Plus you can’t beat how easy and simple they are to throw together. They keep well in the fridge so you can make them in advance. Just prep all the ingredients and toss everything together on the day you need it.
This Caprese Pasta Salad is a summertime favorite. I am a big fan of anything caprese. To me, it’s the perfect combination of flavors, textures, and freshness.
How to make this Caprese Pasta Salad
- small pasta shells (I usually use (Ditalini or Orecchiette)
- cherry / grape tomatoes
- fresh basil
Toss all that together with your favorite pasta and balsamic vinegar and you get a great tasting side dish that takes no time at all!
I love throwing in some color to my salads so I tossed in some blueberries I had sitting in my fridge. It adds a touch of sweetness but free to leave it out if you don’t have any on hand.

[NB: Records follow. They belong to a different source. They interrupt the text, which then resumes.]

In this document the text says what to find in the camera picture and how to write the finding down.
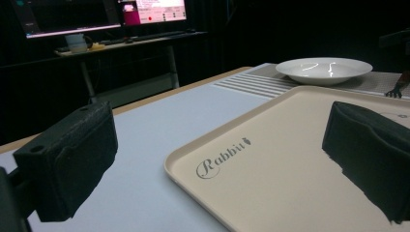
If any striped grey placemat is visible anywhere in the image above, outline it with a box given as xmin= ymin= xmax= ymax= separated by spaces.
xmin=213 ymin=63 xmax=410 ymax=101

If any beige plastic tray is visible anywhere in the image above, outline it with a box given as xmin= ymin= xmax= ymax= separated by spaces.
xmin=163 ymin=84 xmax=410 ymax=232

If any background desk with metal legs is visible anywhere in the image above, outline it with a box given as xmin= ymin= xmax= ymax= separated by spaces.
xmin=53 ymin=30 xmax=208 ymax=104

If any black keyboard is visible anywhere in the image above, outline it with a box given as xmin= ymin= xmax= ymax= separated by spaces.
xmin=100 ymin=30 xmax=188 ymax=45

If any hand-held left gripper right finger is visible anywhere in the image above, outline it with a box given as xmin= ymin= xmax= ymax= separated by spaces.
xmin=321 ymin=101 xmax=410 ymax=225

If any white shallow plate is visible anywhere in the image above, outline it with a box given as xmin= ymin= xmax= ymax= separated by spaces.
xmin=275 ymin=57 xmax=374 ymax=87

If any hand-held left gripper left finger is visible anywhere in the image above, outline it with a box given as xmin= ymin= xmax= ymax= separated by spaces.
xmin=13 ymin=101 xmax=119 ymax=223

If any monitor with pink window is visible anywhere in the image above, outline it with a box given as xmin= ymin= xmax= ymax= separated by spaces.
xmin=117 ymin=0 xmax=188 ymax=27

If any dark computer monitor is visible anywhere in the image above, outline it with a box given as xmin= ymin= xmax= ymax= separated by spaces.
xmin=10 ymin=0 xmax=123 ymax=40

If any white cup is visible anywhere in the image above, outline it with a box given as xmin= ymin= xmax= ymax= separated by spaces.
xmin=65 ymin=33 xmax=89 ymax=54

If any dark fork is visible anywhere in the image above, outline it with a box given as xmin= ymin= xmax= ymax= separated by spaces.
xmin=385 ymin=71 xmax=410 ymax=99

This Caprese Pasta Salad is a light, refreshing and delicious side with ingredients that just scream summer.
MAKE AHEAD TIPS FOR THIS CAPRESE PASTA SALAD AND SUNDAY MEAL PREP
- cook the pasta ahead of time and store in a large zip-top bag in the fridge
- wash and slice the tomatoes in advance and store in an airtight container or large zip-top bag in the fridge
- make the dressing in advance and store in an resealable jar
- for Sunday Meal prep, divide the pasta salad into lunchboxes – this is my favorite lunch container. Or make all four pasta salads and bring a different one to work every day.
- 2 cups dried pasta Ditalini or Orecchiette
- 1 pint grape tomatoes halved
- 8 ounces fresh mozzarella cheese cut into bite-sized cubes
- 1 cup fresh basil roughly chopped
- salt and pepper to taste
- 1/2 cup blueberries optional
- Lunchboxes for meal prep
- 3 garlic cloves finely minced
- 1/3 cup balsamic vinegar
- 1/2 teaspoon fresh lemon juice
- 3 tablespoons extra virgin olive oil
- salt and pepper to taste
- Cook pasta according to package directions. Drain and rinse with cold water. Set aside.
- In a medium bowl, combine the balsamic vinegar, lemon juice, and minced garlic. Whisk in the olive oil until combined. Add salt and pepper to taste.
- Add the pasta, tomatoes, mozzarella, and basil in a large bowl. Toss in blueberries (optional).
- Add the dressing toss evenly to coat. Season with salt and black pepper to taste. Serve immediately or cover and chill in the fridge.
- For meal prep: Divide the pasta into lunch containers. Store in the fridge for up to four days.
You can prep everything in advance and store it in the fridge. Just add the dressing the day that you plan on serving this.